▶ **Task description**:
What lines in the material hold the string "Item"? Copy out each of them.
----- Data to examine
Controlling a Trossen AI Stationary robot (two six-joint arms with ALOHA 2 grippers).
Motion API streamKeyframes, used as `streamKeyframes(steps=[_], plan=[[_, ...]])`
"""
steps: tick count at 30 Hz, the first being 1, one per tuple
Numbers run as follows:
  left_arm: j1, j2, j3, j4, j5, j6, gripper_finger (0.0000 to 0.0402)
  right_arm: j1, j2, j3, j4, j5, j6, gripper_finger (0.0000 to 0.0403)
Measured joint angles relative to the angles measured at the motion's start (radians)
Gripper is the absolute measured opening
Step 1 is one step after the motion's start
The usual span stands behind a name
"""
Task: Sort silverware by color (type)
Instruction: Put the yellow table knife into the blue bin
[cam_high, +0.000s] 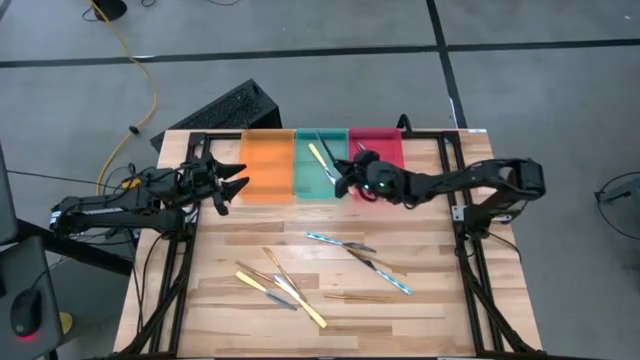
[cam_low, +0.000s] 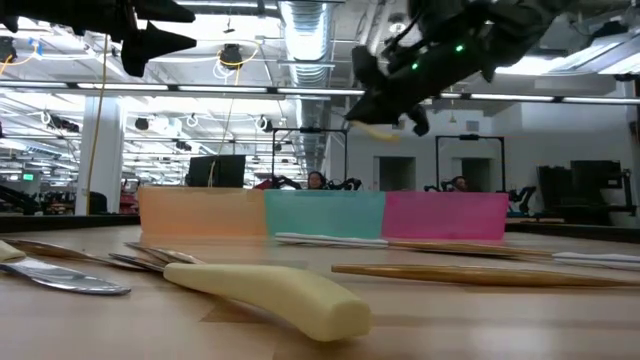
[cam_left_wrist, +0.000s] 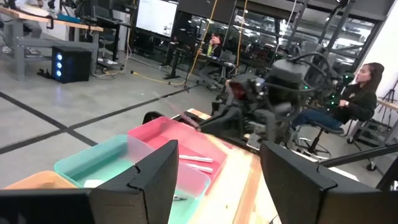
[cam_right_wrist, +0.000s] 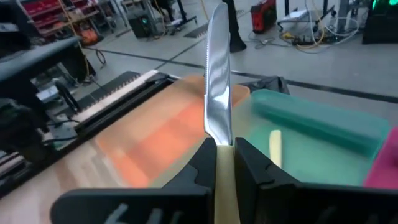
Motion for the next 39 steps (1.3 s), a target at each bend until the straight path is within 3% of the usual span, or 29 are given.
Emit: streamKeyframes(steps=[6,14,20,39], plan=[[0.000,0.000,0.000,-0.002,0.000,0.000,0.0208,-0.054,0.146,0.136,-0.050,-0.068,-0.002,0.0039],[0.000,0.000,0.000,-0.003,0.000,-0.016,0.0208,-0.094,0.311,0.350,-0.335,-0.057,0.008,0.0041],[0.000,0.000,0.000,-0.003,0.000,-0.024,0.0208,-0.121,0.405,0.460,-0.437,-0.055,0.032,0.0044],[0.000,0.000,0.000,-0.008,0.000,-0.029,0.0208,-0.176,0.473,0.477,-0.551,-0.062,0.097,0.0055]])
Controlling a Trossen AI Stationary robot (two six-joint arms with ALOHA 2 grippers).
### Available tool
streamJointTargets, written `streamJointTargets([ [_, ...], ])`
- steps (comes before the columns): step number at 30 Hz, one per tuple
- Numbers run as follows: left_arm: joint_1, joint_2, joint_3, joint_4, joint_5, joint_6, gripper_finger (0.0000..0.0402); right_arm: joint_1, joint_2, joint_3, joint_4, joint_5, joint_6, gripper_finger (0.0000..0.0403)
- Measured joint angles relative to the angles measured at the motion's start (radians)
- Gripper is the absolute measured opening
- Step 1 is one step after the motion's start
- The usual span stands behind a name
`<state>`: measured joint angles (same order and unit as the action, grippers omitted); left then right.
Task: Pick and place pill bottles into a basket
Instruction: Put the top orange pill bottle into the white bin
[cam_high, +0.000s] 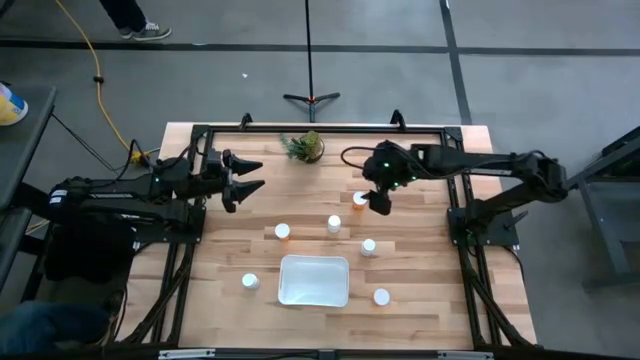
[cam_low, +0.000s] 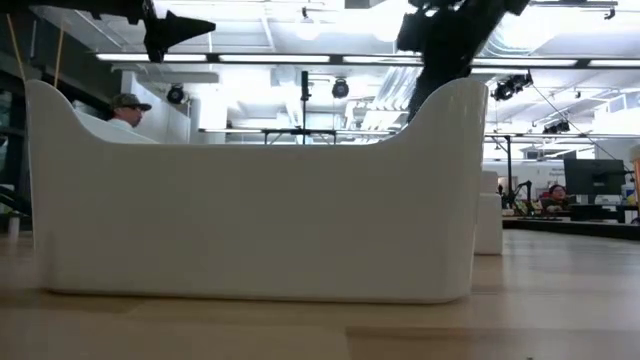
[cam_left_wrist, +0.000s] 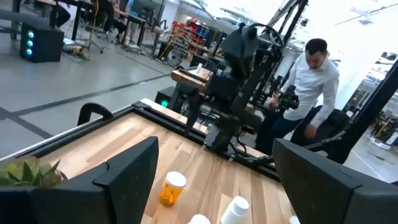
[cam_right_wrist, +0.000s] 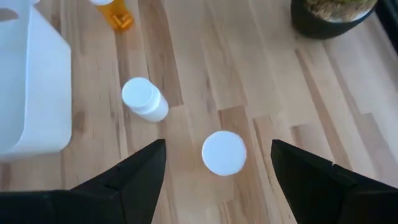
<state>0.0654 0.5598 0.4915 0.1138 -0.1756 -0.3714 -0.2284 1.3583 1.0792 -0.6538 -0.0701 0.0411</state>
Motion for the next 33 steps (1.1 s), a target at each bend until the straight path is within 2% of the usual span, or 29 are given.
streamJointTargets([
  [12,0.000,0.000,0.000,-0.001,-0.003,0.000,0.0340,-0.020,0.163,0.035,-0.023,-0.058,-0.135,0.0283],
  [24,0.000,0.000,0.000,-0.002,-0.002,-0.001,0.0335,-0.019,0.230,0.035,-0.019,-0.031,-0.213,0.0326],
  [33,0.000,0.000,0.000,-0.003,-0.002,-0.001,0.0331,-0.020,0.285,0.035,0.008,-0.009,-0.259,0.0330],
])
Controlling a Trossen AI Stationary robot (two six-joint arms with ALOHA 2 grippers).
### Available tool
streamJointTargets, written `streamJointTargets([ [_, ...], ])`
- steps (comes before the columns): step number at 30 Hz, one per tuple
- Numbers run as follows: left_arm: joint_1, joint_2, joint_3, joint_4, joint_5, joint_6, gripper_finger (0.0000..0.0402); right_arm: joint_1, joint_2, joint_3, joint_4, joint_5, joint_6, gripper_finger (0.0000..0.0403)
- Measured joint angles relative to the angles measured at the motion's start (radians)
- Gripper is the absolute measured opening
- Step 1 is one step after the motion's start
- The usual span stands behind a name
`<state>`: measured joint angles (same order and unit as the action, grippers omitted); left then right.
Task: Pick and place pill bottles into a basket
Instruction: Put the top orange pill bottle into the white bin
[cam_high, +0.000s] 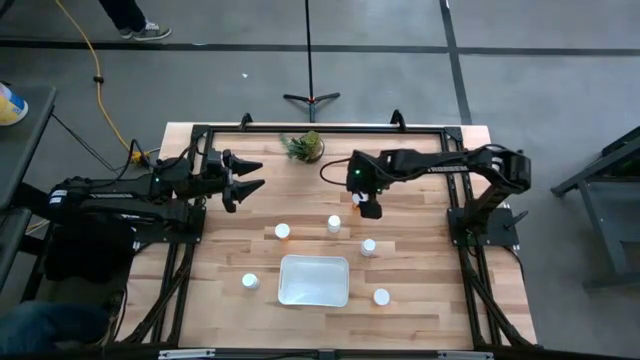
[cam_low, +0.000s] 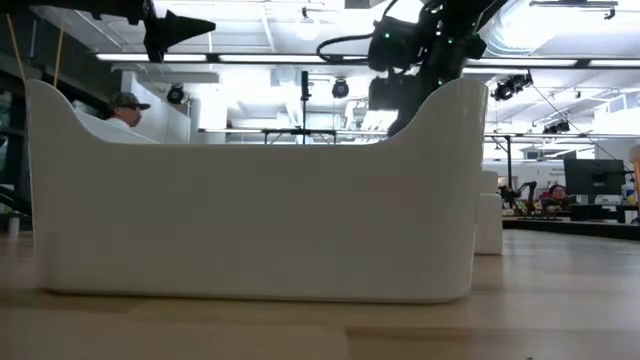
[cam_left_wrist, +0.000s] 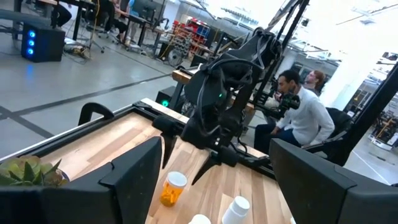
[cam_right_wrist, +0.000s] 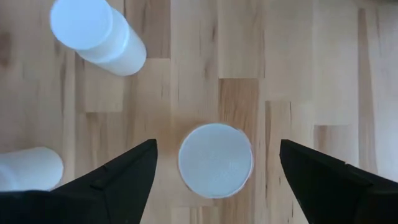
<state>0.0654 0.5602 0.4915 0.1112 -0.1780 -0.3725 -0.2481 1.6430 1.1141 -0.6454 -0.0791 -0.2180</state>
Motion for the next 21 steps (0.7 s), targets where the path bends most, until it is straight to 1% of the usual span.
streamJointTargets([
  [15,0.000,0.000,0.000,-0.002,0.000,0.000,0.0330,0.000,0.085,0.000,0.006,-0.016,0.006,0.0330],
  [21,0.000,0.000,0.000,-0.004,0.000,0.000,0.0330,0.000,0.087,0.000,0.014,-0.006,0.011,0.0330],
])
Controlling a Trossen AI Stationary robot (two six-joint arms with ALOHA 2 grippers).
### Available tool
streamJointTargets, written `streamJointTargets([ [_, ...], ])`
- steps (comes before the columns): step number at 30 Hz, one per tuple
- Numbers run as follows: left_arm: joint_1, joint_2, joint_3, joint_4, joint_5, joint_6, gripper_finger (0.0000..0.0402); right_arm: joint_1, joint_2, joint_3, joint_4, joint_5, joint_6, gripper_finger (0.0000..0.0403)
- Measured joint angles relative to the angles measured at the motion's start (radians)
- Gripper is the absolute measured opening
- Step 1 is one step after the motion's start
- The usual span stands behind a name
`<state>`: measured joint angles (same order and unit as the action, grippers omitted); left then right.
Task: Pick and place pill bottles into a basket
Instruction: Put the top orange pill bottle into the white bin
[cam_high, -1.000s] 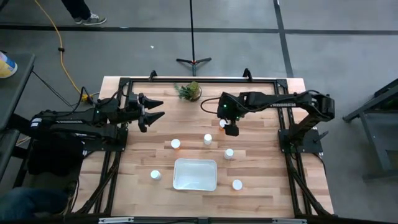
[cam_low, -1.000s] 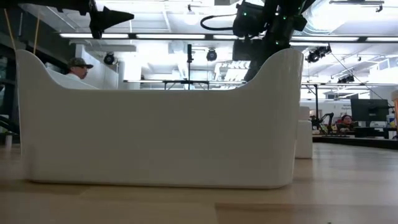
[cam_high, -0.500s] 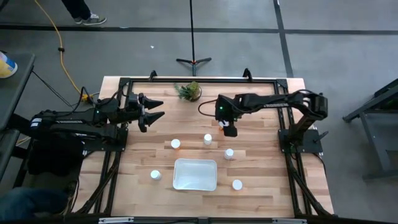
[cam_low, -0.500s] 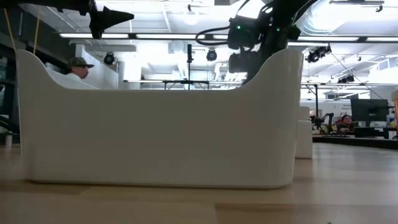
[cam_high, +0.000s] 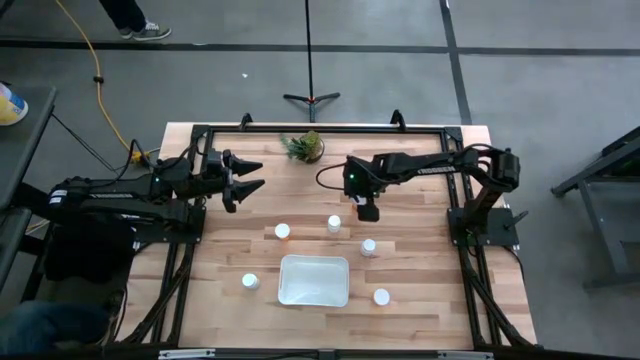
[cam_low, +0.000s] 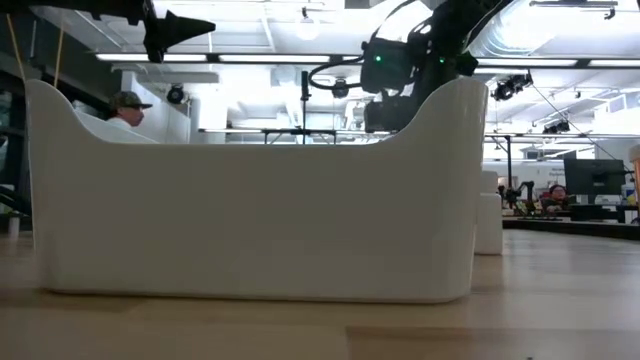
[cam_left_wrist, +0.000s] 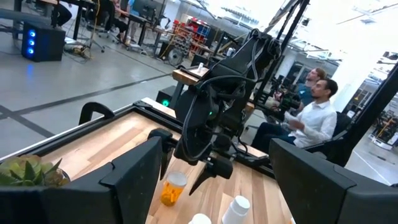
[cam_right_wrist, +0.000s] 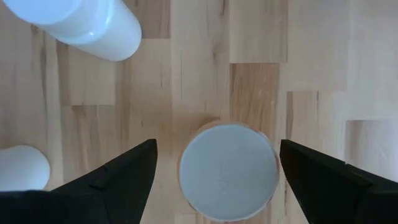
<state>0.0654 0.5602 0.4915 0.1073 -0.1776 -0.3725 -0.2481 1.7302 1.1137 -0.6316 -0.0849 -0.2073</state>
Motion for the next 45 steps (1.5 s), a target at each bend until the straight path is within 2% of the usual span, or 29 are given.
streamJointTargets([
  [19,0.000,0.000,0.000,-0.005,0.001,0.000,0.0330,0.000,0.052,0.000,0.019,0.025,-0.001,0.0327],
  [31,0.000,0.000,0.000,-0.005,0.004,0.000,0.0330,0.000,0.052,0.000,0.010,0.028,0.000,0.0269],
  [45,0.000,0.000,0.000,-0.005,0.003,0.000,0.0330,0.000,0.052,0.000,0.008,0.030,0.052,0.0224],
])
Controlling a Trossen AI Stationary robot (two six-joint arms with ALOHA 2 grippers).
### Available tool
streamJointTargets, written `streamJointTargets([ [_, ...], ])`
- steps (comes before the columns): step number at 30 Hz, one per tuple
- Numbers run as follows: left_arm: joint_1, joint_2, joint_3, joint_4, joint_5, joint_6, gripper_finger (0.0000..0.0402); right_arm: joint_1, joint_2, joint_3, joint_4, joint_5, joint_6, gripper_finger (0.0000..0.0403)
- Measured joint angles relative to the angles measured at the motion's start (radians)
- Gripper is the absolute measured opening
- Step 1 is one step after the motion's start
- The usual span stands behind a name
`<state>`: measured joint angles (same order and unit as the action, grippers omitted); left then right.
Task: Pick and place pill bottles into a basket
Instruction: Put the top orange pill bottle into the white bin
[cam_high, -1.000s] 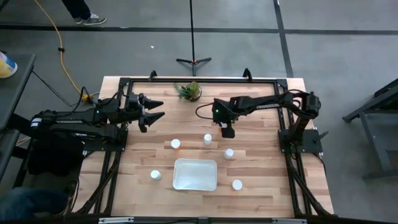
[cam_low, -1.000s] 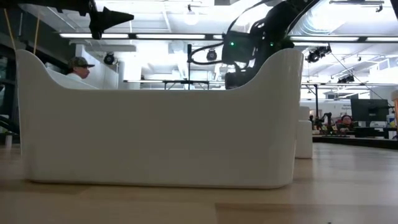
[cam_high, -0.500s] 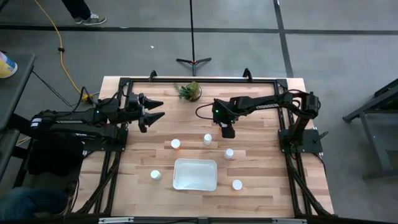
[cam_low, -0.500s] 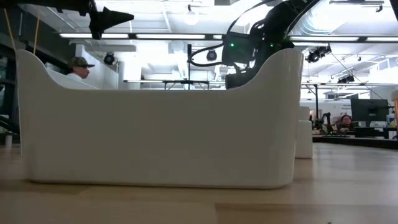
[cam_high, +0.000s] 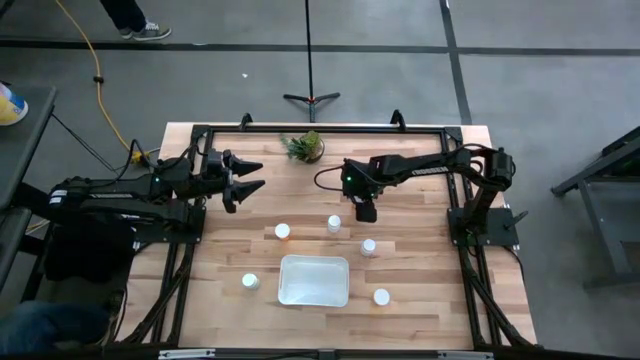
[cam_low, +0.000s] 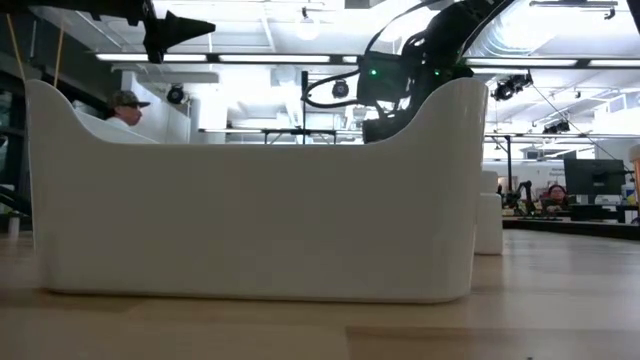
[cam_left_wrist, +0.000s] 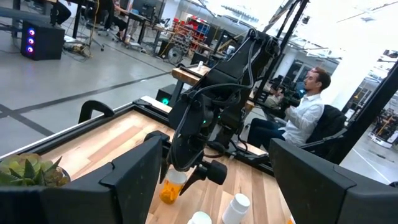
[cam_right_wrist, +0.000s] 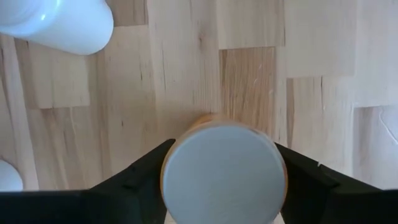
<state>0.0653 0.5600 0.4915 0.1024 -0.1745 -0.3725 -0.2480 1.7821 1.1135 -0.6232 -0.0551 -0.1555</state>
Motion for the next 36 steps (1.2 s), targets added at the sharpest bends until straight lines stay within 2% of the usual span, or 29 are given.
streamJointTargets([
  [6,0.000,0.000,0.000,0.000,-0.001,0.000,0.0330,0.000,-0.002,0.000,-0.024,-0.004,0.002,0.0193],
  [14,0.000,0.000,0.000,0.000,-0.004,0.000,0.0330,0.007,-0.005,0.027,-0.089,-0.002,0.028,0.0200],
  [28,0.000,0.000,0.000,0.001,-0.027,-0.005,0.0330,0.048,-0.005,0.302,-0.328,-0.003,0.061,0.0195],
  [36,0.000,0.000,0.000,0.000,-0.042,-0.029,0.0330,0.119,-0.005,0.470,-0.426,-0.007,0.166,0.0196],
])
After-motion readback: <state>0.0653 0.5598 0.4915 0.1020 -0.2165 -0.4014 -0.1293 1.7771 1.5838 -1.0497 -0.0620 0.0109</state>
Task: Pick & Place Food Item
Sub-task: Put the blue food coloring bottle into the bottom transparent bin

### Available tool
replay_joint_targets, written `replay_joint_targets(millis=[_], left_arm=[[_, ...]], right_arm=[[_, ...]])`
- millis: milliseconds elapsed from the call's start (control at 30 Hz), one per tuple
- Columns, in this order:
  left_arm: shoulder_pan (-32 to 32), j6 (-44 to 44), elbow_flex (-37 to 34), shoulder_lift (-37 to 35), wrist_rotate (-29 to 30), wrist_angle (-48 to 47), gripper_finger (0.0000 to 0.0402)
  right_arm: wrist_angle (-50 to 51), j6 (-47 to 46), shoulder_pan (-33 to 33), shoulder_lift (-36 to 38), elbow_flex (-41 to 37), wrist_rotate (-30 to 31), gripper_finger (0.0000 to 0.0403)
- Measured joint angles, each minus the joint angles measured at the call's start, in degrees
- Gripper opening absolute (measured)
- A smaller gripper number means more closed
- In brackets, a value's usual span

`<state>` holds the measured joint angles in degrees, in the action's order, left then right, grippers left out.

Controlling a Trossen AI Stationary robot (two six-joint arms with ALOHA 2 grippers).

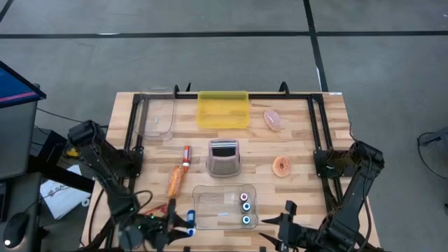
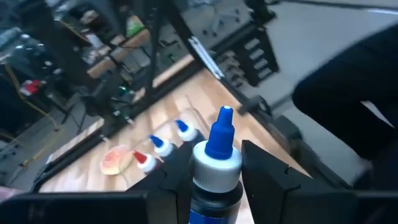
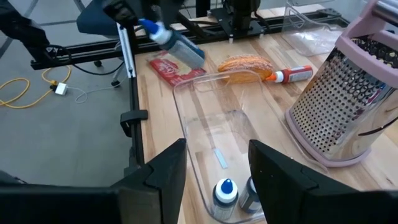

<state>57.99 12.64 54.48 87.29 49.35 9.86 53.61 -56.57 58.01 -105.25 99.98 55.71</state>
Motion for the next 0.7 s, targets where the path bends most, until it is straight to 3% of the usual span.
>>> replay_joint_targets(millis=[167, 367, 500, 700], left_arm=[[-5.2, 7.8, -7.8, 0.0, -7.5, 25.2, 0.0104], [-12.7, 4.3, -17.5, 0.0, -14.2, 46.8, 0.0104], [-18.0, -2.3, -22.2, 0.0, -16.8, 53.8, 0.0104], [-24.0, -10.7, -23.3, 2.9, -23.2, 54.8, 0.0104]], right_arm=[[0.4, 0.1, 0.5, 0.0, 0.0, 0.5, 0.0164], [0.7, 0.5, 0.8, 0.0, 0.0, 0.5, 0.0164], [1.7, 0.6, 0.9, 0.0, 0.0, 0.5, 0.0164], [1.9, 1.1, 0.8, 0.0, 0.0, 0.5, 0.0164]])
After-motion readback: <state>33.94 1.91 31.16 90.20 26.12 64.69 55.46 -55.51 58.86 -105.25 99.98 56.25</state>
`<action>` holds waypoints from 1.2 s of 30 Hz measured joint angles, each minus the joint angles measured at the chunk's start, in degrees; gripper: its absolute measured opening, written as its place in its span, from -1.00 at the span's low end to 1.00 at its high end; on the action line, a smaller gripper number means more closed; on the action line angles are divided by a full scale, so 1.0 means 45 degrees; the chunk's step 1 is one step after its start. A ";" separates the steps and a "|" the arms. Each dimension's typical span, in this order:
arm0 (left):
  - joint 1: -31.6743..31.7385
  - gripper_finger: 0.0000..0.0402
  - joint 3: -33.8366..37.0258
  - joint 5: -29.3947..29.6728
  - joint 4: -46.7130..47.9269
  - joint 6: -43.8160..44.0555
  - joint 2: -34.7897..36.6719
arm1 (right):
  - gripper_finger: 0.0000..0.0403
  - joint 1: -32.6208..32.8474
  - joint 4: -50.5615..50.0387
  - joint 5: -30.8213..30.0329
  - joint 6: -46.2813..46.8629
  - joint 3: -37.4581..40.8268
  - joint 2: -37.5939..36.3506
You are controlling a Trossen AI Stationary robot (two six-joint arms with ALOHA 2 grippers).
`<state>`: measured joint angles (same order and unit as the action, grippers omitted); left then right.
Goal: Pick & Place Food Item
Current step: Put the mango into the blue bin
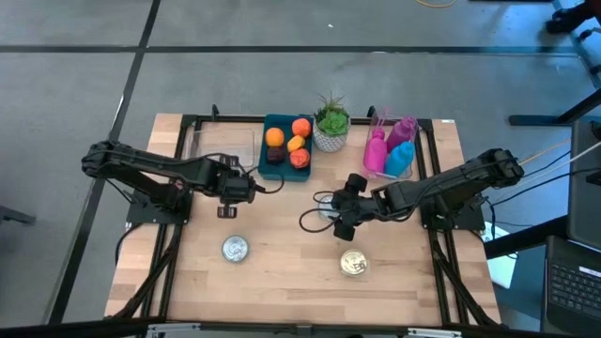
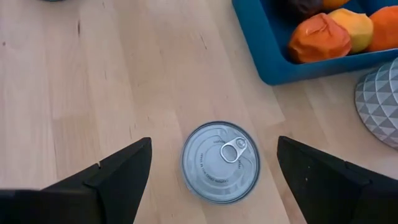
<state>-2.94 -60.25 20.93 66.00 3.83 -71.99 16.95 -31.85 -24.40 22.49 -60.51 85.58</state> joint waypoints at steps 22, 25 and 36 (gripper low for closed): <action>0.0990 0.26 0.3197 -0.0576 -0.0802 0.3100 -0.0155 | 0.69 0.0005 -0.0025 0.0665 -0.0099 -0.0005 0.0000; 0.1366 0.29 0.3616 -0.0472 -0.1143 0.3082 -0.0155 | 0.69 0.0005 -0.0026 0.0665 -0.0108 -0.0005 -0.0005; 0.3322 0.30 0.3866 -0.1239 -0.1629 0.2357 -0.0155 | 0.69 0.0005 -0.0060 0.0665 -0.0148 -0.0010 -0.0005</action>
<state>12.01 -42.85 15.35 58.67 14.44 -72.69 16.97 -32.12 -21.41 21.82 -60.55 85.56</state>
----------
▶ **Result**:
Task: Pick & Place Food Item
Goal: Pick & Place Food Item

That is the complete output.